[Exercise instructions]
Copy out all lines in the data below containing the string "camera".

[Data for this task]
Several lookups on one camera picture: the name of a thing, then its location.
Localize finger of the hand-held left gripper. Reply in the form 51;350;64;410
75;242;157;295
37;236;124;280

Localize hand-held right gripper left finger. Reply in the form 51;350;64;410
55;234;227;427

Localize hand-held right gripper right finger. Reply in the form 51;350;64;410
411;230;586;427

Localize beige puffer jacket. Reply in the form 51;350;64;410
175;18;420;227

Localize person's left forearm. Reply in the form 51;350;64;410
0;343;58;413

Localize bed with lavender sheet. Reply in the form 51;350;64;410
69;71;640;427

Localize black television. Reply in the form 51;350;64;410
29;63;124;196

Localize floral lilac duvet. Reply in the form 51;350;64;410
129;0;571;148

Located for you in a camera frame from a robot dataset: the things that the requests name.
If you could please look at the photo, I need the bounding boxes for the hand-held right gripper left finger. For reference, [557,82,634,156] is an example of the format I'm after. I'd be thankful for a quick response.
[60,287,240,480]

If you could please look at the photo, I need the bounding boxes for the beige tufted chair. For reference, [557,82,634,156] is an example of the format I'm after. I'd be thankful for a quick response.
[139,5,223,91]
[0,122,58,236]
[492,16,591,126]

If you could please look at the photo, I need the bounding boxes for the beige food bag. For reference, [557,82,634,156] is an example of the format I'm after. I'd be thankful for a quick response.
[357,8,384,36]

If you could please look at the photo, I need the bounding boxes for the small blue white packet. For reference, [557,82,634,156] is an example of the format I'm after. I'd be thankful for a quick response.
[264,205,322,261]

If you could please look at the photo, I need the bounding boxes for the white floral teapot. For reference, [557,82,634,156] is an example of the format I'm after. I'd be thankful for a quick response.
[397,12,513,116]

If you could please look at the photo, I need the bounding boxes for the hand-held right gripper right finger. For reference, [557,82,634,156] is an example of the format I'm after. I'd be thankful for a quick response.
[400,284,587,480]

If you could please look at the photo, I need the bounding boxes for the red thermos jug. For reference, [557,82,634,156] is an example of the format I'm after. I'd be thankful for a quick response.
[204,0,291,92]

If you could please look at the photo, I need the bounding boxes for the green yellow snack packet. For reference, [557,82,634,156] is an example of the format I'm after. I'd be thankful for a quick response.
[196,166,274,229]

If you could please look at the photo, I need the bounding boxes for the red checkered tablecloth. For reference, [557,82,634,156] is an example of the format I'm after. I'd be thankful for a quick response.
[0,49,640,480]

[Output below]
Several lookups on one camera picture: the name of a thing, then its location.
Located for you in a camera frame from a robot dataset: the things that the requests name.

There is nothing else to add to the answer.